First, I will apply a minor nginx application with lower priority class

apiVersion: apps/v1
kind: Deployment
metadata:
  name: minor-nginx-deployment
  labels:
    app: minor-nginx
spec:
  replicas: 1
  selector:
    matchLabels:
      app: minor-nginx
  template:
    metadata:
      labels:
        app: minor-nginx
    spec:
      priorityClassName: minor-app
      containers:
        - name: nginx
          image: nginx:1.14.2
          ports:
            - containerPort: 80
          resources:
            requests:
              memory: "550Mi"
            limits:
              memory: "550Mi"

---
apiVersion: policy/v1
kind: PodDisruptionBudget
metadata:
  name: minor-nginx-pdb
spec:
  minAvailable: 1
  selector:
    matchLabels:
      app: minor-nginx

minor-application-only

The deployment provisioned successfully. Now I will create another nginx deployment, similar with the minor app but with the critical application priority class.

apiVersion: apps/v1
kind: Deployment
metadata:
  name: critical-nginx-deployment
  labels:
    app: critical-nginx
spec:
  replicas: 1
  selector:
    matchLabels:
      app: critical-nginx
  template:
    metadata:
      labels:
        app: critical-nginx
    spec:
      priorityClassName: critical-app
      containers:
        - name: nginx
          image: nginx:1.14.2
          ports:
            - containerPort: 80
          resources:
            requests:
              memory: "550Mi"
            limits:
              memory: "550Mi"
---
apiVersion: policy/v1
kind: PodDisruptionBudget
metadata:
  name: critical-nginx-pdb
spec:
  minAvailable: 1
  selector:
    matchLabels:
      app: critical-nginx

Now, by the mechanism of the preemption policy, minor application was evicted, reclaim the resources for critical application. And the minor one was never reassigned to node successfully due to insufficient memory. In the scenario, we might want to add a new node to the cluster or using automated node autoscaler such as Karpenter.

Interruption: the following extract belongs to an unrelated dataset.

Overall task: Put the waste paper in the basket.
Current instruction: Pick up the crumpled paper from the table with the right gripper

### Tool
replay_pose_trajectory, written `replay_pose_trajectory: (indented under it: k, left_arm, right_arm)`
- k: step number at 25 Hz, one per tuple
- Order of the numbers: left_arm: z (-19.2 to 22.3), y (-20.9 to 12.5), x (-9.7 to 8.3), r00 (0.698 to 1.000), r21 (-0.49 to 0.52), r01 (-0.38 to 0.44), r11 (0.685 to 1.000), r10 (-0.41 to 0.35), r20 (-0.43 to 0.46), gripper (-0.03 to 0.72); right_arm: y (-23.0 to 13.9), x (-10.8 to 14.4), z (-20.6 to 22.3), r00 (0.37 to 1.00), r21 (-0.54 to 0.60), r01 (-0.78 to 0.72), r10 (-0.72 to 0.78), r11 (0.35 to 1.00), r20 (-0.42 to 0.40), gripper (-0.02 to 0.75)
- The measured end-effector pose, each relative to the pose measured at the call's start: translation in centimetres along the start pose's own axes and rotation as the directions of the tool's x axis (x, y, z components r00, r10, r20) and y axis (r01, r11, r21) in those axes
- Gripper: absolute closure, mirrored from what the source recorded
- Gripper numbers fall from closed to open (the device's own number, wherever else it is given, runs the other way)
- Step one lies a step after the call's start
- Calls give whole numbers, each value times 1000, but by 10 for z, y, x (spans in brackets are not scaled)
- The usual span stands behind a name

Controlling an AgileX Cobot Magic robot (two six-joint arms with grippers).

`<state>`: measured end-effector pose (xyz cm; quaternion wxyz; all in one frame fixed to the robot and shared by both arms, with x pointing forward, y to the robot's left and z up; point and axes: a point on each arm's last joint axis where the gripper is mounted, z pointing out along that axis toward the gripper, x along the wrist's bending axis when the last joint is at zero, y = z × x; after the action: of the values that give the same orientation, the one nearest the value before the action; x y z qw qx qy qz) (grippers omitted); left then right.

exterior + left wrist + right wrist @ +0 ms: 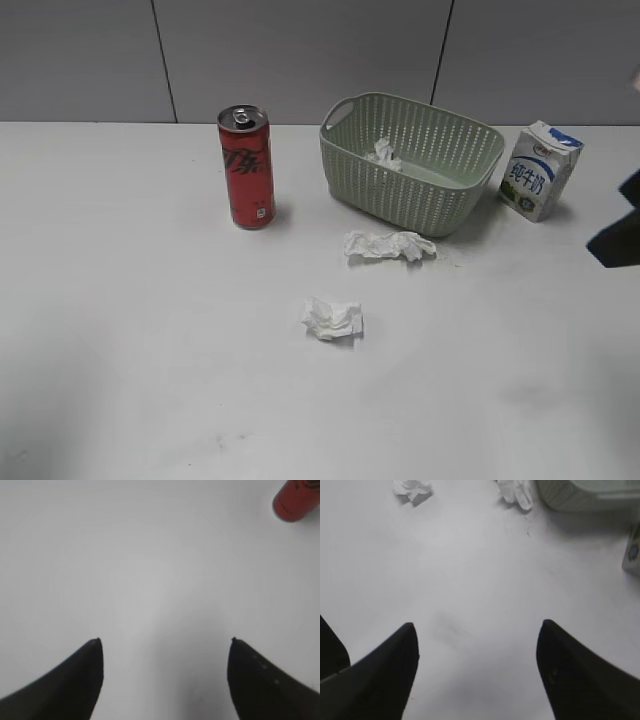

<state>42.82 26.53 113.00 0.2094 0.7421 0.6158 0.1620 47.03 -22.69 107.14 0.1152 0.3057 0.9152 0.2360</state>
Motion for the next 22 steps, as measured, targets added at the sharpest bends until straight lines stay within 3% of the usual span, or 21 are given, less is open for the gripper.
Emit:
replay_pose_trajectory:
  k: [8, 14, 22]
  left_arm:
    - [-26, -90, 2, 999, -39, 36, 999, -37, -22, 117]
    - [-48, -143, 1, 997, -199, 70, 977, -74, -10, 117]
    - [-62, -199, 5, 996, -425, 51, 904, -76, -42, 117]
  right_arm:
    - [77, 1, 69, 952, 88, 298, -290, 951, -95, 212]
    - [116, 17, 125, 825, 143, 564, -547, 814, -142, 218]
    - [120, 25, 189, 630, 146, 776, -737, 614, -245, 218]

critical-preempt-minor-application

insufficient-memory-in-minor-deployment

As you can see here, the PriorityClass is a powerful resource of Kubernetes for scheduling optimization. It lets you take control of the deployment resources allocation strategy in the cluster, ensuring that your crtical workloads are ready before everything else is deployed to the production. However, you must be extremely careful with PreemptionPolicy. It is tightly tied to you current available resources within the cluster. My suggestion is that integrate a Cluster Autoscaler to dynamically provision resources, allow the scheduler to do its works.